その夜、ローレンスは家に戻って肉を食べていた。住人から頂戴した金で買った高級肉である。
「ぐへへ、美味しいぜ」
直後、彼は急に尻の付近が痒くなって、掻きむしった。彼が掻いた場所は丁度ズボンのポケット部分だった。
「あれ?」
ローレンスは違和感を覚えて、ポケットの中にある違和感を取り出した。その正体はは指輪だった。ローレンスは目先の金にしか興味はなく、換金しないと金にならない指輪の存在の事など、すっかり忘れていた。
「そういえば、指輪も貰っていたな」
無論、青年の忠告も忘れている。

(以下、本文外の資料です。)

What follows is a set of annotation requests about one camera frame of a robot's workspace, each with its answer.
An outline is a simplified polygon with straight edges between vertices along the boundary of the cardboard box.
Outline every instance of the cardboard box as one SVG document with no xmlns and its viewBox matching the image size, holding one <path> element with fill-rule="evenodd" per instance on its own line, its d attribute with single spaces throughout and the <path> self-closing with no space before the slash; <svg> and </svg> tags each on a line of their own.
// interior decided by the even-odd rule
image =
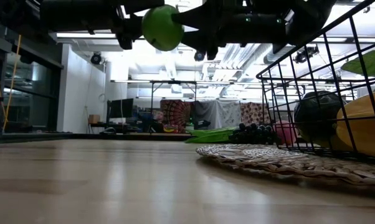
<svg viewBox="0 0 375 224">
<path fill-rule="evenodd" d="M 100 121 L 100 115 L 97 114 L 90 114 L 89 115 L 89 123 L 90 124 L 97 124 Z"/>
</svg>

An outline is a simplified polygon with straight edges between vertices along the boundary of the green fabric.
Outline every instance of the green fabric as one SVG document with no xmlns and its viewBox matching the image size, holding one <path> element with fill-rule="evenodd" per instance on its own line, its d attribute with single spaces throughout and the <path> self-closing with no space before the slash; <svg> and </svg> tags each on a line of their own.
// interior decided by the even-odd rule
<svg viewBox="0 0 375 224">
<path fill-rule="evenodd" d="M 368 52 L 363 55 L 363 60 L 366 65 L 366 71 L 370 77 L 375 77 L 375 50 Z M 359 58 L 356 58 L 352 61 L 345 63 L 342 67 L 342 70 L 347 72 L 356 73 L 359 75 L 363 75 L 361 62 Z"/>
<path fill-rule="evenodd" d="M 150 9 L 142 19 L 143 36 L 158 50 L 173 50 L 182 41 L 183 26 L 171 18 L 175 13 L 179 13 L 175 7 L 164 5 Z"/>
<path fill-rule="evenodd" d="M 217 143 L 229 141 L 229 135 L 235 128 L 220 128 L 213 130 L 189 130 L 196 138 L 186 140 L 186 143 Z"/>
</svg>

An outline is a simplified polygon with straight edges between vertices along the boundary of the wire basket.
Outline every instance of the wire basket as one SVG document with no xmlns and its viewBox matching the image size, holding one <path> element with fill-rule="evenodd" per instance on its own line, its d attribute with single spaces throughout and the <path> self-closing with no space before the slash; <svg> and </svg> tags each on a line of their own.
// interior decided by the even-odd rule
<svg viewBox="0 0 375 224">
<path fill-rule="evenodd" d="M 268 104 L 268 113 L 272 114 L 273 119 L 277 122 L 285 121 L 285 124 L 273 126 L 274 129 L 283 129 L 282 140 L 284 141 L 282 142 L 291 142 L 291 144 L 279 144 L 279 149 L 375 162 L 375 155 L 366 153 L 363 147 L 360 147 L 364 143 L 358 141 L 357 132 L 352 128 L 353 124 L 360 120 L 375 124 L 375 93 L 373 92 L 375 77 L 368 72 L 364 59 L 366 53 L 375 50 L 375 40 L 372 39 L 372 42 L 369 42 L 367 41 L 369 39 L 359 36 L 354 19 L 356 15 L 369 12 L 371 4 L 374 2 L 375 0 L 364 0 L 359 3 L 309 38 L 308 42 L 292 47 L 288 53 L 257 75 L 257 78 L 262 82 L 263 100 Z M 350 28 L 352 35 L 339 38 L 328 37 L 330 31 L 338 26 Z M 351 44 L 351 46 L 355 46 L 355 51 L 348 55 L 335 57 L 332 54 L 335 44 Z M 316 68 L 311 66 L 316 58 L 321 58 L 325 64 Z M 357 61 L 359 65 L 357 69 L 360 70 L 361 74 L 355 77 L 341 75 L 343 72 L 336 67 L 350 61 L 351 58 L 355 58 Z M 349 106 L 346 103 L 360 98 L 361 91 L 368 94 L 366 97 L 369 100 L 368 110 L 371 115 L 351 116 L 348 111 Z M 330 100 L 330 98 L 335 99 L 334 104 L 338 107 L 339 114 L 342 114 L 340 118 L 337 118 L 335 114 L 334 117 L 330 117 L 329 114 L 322 113 L 324 112 L 324 100 Z M 313 104 L 313 111 L 317 111 L 319 116 L 316 119 L 300 119 L 298 121 L 297 112 L 299 108 L 296 108 L 297 105 L 307 105 L 308 102 Z M 349 142 L 345 142 L 345 144 L 349 146 L 349 150 L 341 150 L 339 146 L 334 144 L 335 141 L 339 141 L 336 133 L 327 134 L 327 137 L 323 139 L 326 146 L 319 143 L 316 127 L 319 127 L 319 132 L 322 132 L 321 128 L 326 124 L 330 124 L 334 131 L 336 131 L 338 125 L 345 125 L 349 136 Z M 304 133 L 302 127 L 311 127 L 312 130 L 309 131 L 309 134 Z M 285 129 L 290 131 L 291 134 L 285 134 Z"/>
</svg>

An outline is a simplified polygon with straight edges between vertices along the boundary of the glass window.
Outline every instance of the glass window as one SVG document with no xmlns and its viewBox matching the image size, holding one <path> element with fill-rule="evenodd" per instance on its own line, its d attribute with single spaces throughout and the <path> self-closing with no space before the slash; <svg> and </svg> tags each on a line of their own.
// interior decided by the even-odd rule
<svg viewBox="0 0 375 224">
<path fill-rule="evenodd" d="M 4 105 L 7 107 L 10 89 L 4 89 Z M 51 99 L 13 90 L 7 116 L 6 132 L 46 131 L 48 128 Z"/>
<path fill-rule="evenodd" d="M 45 95 L 56 95 L 56 88 L 54 88 L 54 80 L 56 76 L 53 70 L 32 62 L 25 57 L 15 53 L 7 55 L 7 65 L 5 82 L 7 86 L 11 85 L 12 75 L 14 70 L 14 62 L 17 61 L 17 70 L 14 77 L 14 88 L 21 88 Z"/>
</svg>

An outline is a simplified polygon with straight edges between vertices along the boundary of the ceiling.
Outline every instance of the ceiling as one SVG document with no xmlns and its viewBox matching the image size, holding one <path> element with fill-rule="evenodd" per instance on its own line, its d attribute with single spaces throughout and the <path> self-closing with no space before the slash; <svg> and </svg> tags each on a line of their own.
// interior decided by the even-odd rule
<svg viewBox="0 0 375 224">
<path fill-rule="evenodd" d="M 178 5 L 181 11 L 185 11 L 202 4 L 201 0 L 185 0 L 185 1 L 168 1 L 166 4 Z M 348 12 L 354 6 L 334 6 L 327 24 L 339 18 L 345 12 Z M 359 12 L 354 16 L 358 35 L 361 37 L 361 47 L 366 47 L 372 42 L 375 42 L 375 3 L 371 5 L 371 10 L 367 13 Z M 109 33 L 109 30 L 99 30 L 97 33 Z M 345 21 L 327 33 L 329 42 L 333 44 L 331 47 L 331 54 L 333 59 L 344 57 L 356 51 L 354 43 L 343 43 L 347 38 L 353 37 L 349 21 Z M 311 58 L 312 68 L 317 68 L 325 65 L 328 61 L 325 45 L 322 38 L 315 39 L 313 45 L 317 44 L 320 53 Z M 152 47 L 145 40 L 137 40 L 133 43 L 133 50 L 123 51 L 115 39 L 71 39 L 63 38 L 59 41 L 72 44 L 73 50 L 80 55 L 89 57 L 95 51 L 101 51 L 102 55 L 107 61 L 116 62 L 121 60 L 128 60 L 129 75 L 134 80 L 167 80 L 175 78 L 177 80 L 202 80 L 202 81 L 223 81 L 227 82 L 234 78 L 238 82 L 259 82 L 255 79 L 256 74 L 261 70 L 267 68 L 270 62 L 264 62 L 264 57 L 273 58 L 276 60 L 283 54 L 272 55 L 270 44 L 247 44 L 245 47 L 240 47 L 239 44 L 227 44 L 224 48 L 219 48 L 219 53 L 213 61 L 195 62 L 195 50 L 180 44 L 171 52 L 160 52 Z M 285 47 L 282 52 L 288 52 L 292 46 Z M 355 74 L 349 72 L 342 72 L 339 68 L 344 62 L 335 65 L 338 73 L 343 77 L 356 77 Z M 292 77 L 292 66 L 290 60 L 284 60 L 281 64 L 281 70 L 284 77 Z M 304 74 L 309 71 L 307 63 L 295 63 L 294 69 L 297 75 Z M 272 73 L 278 75 L 278 68 L 273 69 Z M 329 68 L 320 70 L 314 75 L 316 77 L 324 77 L 331 73 Z M 151 94 L 150 85 L 129 85 L 130 89 L 137 88 L 138 90 L 131 90 L 130 97 L 134 97 L 134 92 L 142 95 Z M 162 86 L 169 92 L 157 93 L 157 96 L 181 96 L 181 94 L 174 94 L 169 86 Z M 246 86 L 212 86 L 201 85 L 199 87 L 200 97 L 222 97 L 227 91 L 229 96 L 237 98 L 260 98 L 261 90 L 255 88 L 246 88 Z"/>
</svg>

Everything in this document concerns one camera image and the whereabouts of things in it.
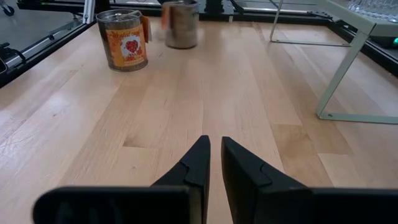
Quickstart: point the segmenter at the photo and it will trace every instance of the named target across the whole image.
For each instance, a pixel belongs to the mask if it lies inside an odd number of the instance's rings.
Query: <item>orange label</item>
[[[106,30],[115,66],[137,65],[147,59],[142,24],[131,29]]]
[[[148,43],[149,41],[152,40],[152,35],[150,33],[150,21],[149,18],[146,16],[141,16],[141,19],[142,19],[142,25],[144,26],[145,42]]]
[[[162,5],[162,29],[166,30],[170,20],[170,3],[165,2]]]

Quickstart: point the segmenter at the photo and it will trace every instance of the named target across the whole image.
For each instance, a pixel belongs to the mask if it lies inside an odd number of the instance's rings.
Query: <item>red strawberry label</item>
[[[127,41],[126,48],[132,53],[134,53],[138,48],[138,42],[136,40]]]

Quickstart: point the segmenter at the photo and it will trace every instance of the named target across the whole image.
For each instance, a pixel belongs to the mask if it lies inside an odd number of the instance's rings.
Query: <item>shelf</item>
[[[347,8],[347,1],[322,0],[318,2],[318,5],[365,34],[380,37],[398,37],[398,23],[375,19],[353,12]]]

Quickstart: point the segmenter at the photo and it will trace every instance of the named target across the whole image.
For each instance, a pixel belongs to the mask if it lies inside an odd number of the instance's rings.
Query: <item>butcher block countertop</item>
[[[95,25],[0,89],[0,223],[31,223],[57,186],[148,186],[202,134],[211,224],[232,223],[222,136],[309,186],[398,187],[398,126],[315,115],[347,48],[270,43],[267,23],[200,22],[198,46],[175,50],[151,20],[142,70],[110,70]],[[322,26],[279,25],[277,36],[343,41]],[[328,110],[397,116],[397,87],[360,54]]]

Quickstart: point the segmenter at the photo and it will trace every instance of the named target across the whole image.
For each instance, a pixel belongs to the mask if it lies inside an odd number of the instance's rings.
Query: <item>tin can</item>
[[[165,2],[170,8],[166,45],[176,49],[189,49],[198,44],[198,3],[196,1]]]
[[[116,9],[99,13],[99,32],[111,69],[131,72],[148,64],[142,14],[139,11]]]

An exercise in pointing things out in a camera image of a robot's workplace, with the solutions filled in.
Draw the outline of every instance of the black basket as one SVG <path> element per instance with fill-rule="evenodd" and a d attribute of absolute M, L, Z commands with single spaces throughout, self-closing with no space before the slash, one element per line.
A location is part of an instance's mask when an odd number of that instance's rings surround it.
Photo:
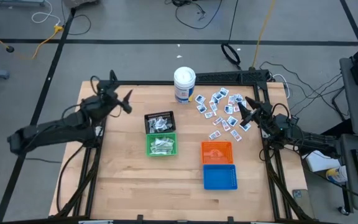
<path fill-rule="evenodd" d="M 154 113 L 154 114 L 146 114 L 144 116 L 144 126 L 146 127 L 146 134 L 150 134 L 149 120 L 152 118 L 158 118 L 159 116 L 161 116 L 162 118 L 168 118 L 172 122 L 171 128 L 168 128 L 165 131 L 160 132 L 160 133 L 169 133 L 169 132 L 173 132 L 174 130 L 177 129 L 177 127 L 175 125 L 175 118 L 173 117 L 173 111 L 166 111 L 166 112 Z"/>

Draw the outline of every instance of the white lid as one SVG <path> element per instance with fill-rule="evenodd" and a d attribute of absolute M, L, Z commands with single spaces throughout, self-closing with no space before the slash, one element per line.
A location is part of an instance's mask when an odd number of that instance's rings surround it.
<path fill-rule="evenodd" d="M 179 84 L 189 85 L 195 82 L 196 73 L 189 67 L 180 67 L 175 71 L 173 77 Z"/>

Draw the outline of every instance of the blue tray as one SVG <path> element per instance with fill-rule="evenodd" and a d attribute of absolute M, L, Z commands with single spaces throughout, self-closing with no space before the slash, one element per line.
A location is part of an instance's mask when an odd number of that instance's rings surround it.
<path fill-rule="evenodd" d="M 204 165 L 203 170 L 205 190 L 237 189 L 237 176 L 235 165 Z"/>

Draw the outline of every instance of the floor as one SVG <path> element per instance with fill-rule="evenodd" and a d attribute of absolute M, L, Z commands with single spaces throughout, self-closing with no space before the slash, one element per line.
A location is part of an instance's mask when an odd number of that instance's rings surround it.
<path fill-rule="evenodd" d="M 62 17 L 60 0 L 50 0 L 53 14 Z M 255 52 L 264 17 L 271 1 L 242 0 L 237 6 L 231 39 L 248 68 Z M 179 8 L 178 16 L 193 26 L 203 26 L 213 16 L 219 0 L 199 1 L 207 12 L 198 21 L 194 5 Z M 16 156 L 9 152 L 6 137 L 33 121 L 38 123 L 60 117 L 61 112 L 76 102 L 80 84 L 90 76 L 107 78 L 113 69 L 120 80 L 172 80 L 180 66 L 196 72 L 231 71 L 231 65 L 220 50 L 227 41 L 236 0 L 224 0 L 210 25 L 202 30 L 191 29 L 175 19 L 176 7 L 163 0 L 101 0 L 98 5 L 81 7 L 75 15 L 84 14 L 92 22 L 89 32 L 68 35 L 62 51 L 58 43 L 62 34 L 42 46 L 35 60 L 23 60 L 18 54 L 8 54 L 0 45 L 0 69 L 9 70 L 11 77 L 0 80 L 0 201 L 12 173 Z M 63 7 L 65 17 L 70 10 Z M 53 33 L 55 18 L 35 24 L 31 15 L 48 12 L 33 4 L 0 5 L 0 38 L 20 52 L 32 55 L 37 43 Z M 348 17 L 354 18 L 355 24 Z M 88 27 L 85 17 L 76 18 L 70 33 L 83 32 Z M 339 74 L 339 59 L 350 57 L 358 50 L 358 1 L 356 0 L 281 0 L 277 1 L 262 37 L 256 66 L 264 61 L 280 63 L 318 88 Z M 273 74 L 282 74 L 287 82 L 311 90 L 296 77 L 278 66 L 265 64 Z M 50 82 L 42 110 L 35 110 L 45 81 Z M 340 78 L 326 92 L 342 86 Z M 304 98 L 300 88 L 290 85 L 290 106 Z M 333 94 L 325 98 L 331 101 Z M 296 105 L 296 114 L 310 100 Z M 337 99 L 346 113 L 346 96 Z M 320 133 L 341 120 L 321 99 L 315 100 L 298 114 L 300 127 Z M 60 161 L 64 144 L 38 148 L 27 157 Z M 25 161 L 4 221 L 45 218 L 55 190 L 60 164 Z M 346 217 L 337 212 L 343 205 L 341 190 L 314 176 L 305 174 L 316 217 L 326 222 L 358 223 L 358 211 Z"/>

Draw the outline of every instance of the white container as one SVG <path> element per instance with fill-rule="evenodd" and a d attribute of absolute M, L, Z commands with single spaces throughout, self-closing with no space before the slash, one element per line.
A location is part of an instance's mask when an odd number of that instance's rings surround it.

ローレンスは結果的に青年の忠告を無視して右手の薬指に指輪をつけた。
「良く似合ってるぜ」
ローレンスは指輪を見ながら自賛した。結局、その夜は指輪をつけたままベットに寝転がり、深い夢の中に落ちていった。
朝になると、ローレンスは買い物に出かけた。彼はいつも暴飲暴食を繰り返し、せっかく住人から巻き上げた通行税も二日分の食費しかもたない。今日でその2日目である。
「おい、親父」
ローレンスは、パン屋の親父に話しかけた。しかし、返事が無い。
「聞いてるのか!!」
机の上をバンバンと叩きながら喚くローレンスだったが、それでもパン屋の親父は返事をしない。おかしいと思いながらも、無視された腹いせに、カウンターに置いてあったパンを3個掴んで頂いた。
「これぐらいで済んで、ありがたいと思えよ」
ローレンスはパンを食べながら、パン屋から出て行った。
「今日は非番だし、金儲けできねーな」
パン屋から出た所で、朝日を浴びながら不平不満を漏らす。
「ねえねえ知ってる? ローレンスって悪徳門番」
突如、ローレンスの耳に自分の悪口が飛び込んできた。
「知ってるわよ、有名じゃない。彼の横暴ぶりは」
「俺の前で俺の悪口とは、いい度胸じゃねーか」
ローレンスは2人の話に割って入り、2人の頭蓋を叩き割ろうとした。ところが、ローレンスの拳は2人を透けて、空振りに終わった。
「ど、どうなってんだ!?」
ローレンスがいくら殴り掛かろうとも当たりはしない。その間もローレンスの悪口は止まらず、遂に観念し、尻尾を巻いて逃げ出した。
3日経ってローレンスは結論を出した。指輪をつけたことで自分は透明人間の類になってしまったと。狡賢いローレンスはこの状況に応じて、元来の盗み癖が働き、肉、魚、パンを盗み食いをしていた。
ところが、そんな生活が1か月経った頃にローレンスに異変が起こり始めた。朝に盗んだパンを食べながら涙が出てきたのだ。
「随分と喋ってないな」
孤独が全身を襲い、誰かと会話をしなければならないという錯覚が襲う。ローレンスは指輪を外そうとしたが、外れない。どんなに力強く引っ張っても、指輪が指の関節に固まっているようにだ。
「くそ、人肌に触れたい」
横暴な性格は、1ヶ月の孤独生活で萎えてしまった。もう以前のローレンスはいない。
「久しぶりに行ってみるか」
ローレンスは南門にやってきた。ローレンスが門番を務めていた時間帯には、全く違う別の門番がいた。その門番は通行税を要求しない善良な門番だ。
「元はと言えば、俺が通行税なんぞ要求しなければこんなことには」
すると、ローレンスの前に一人の男が現れた。その男は一か月前に指輪を渡した者だった。
「おい、あんた!」
ローレンスは声を掛けた。
「ん、お前は確か……」
フードの男はローレンスが見えるようだ。
「俺だよ俺。1か月前にここで門番をしていた」
「結局指輪をつけたのか」
「これ外してくれないか。もうゴメンだ」
「横暴行為もやめるか?」
「ああ、もう何もいらない。俺は人と話しがしたい。一人はもう嫌だ」
「反省しているようだな」
フードの男が右手で指輪に触れると、とたんに指輪は消え去っていった。
「うわっ、ローレンスさん!」
門番が驚いた顔をしている。
「俺が見えるのか?」
「当たり前でしょう。ていうか、今まで何処に行ってたのですか?」
「ああ、俺は生きているぞ!」
「ちょっと、人の話を聞いてくださいよ」
こうして、かつての悪徳門番は改心して、子供とお年寄りにも優しい善良門番に変わったそうな。そして、どうしてここまで変わったのかと聞いても、門番は決して理由を話さなかった。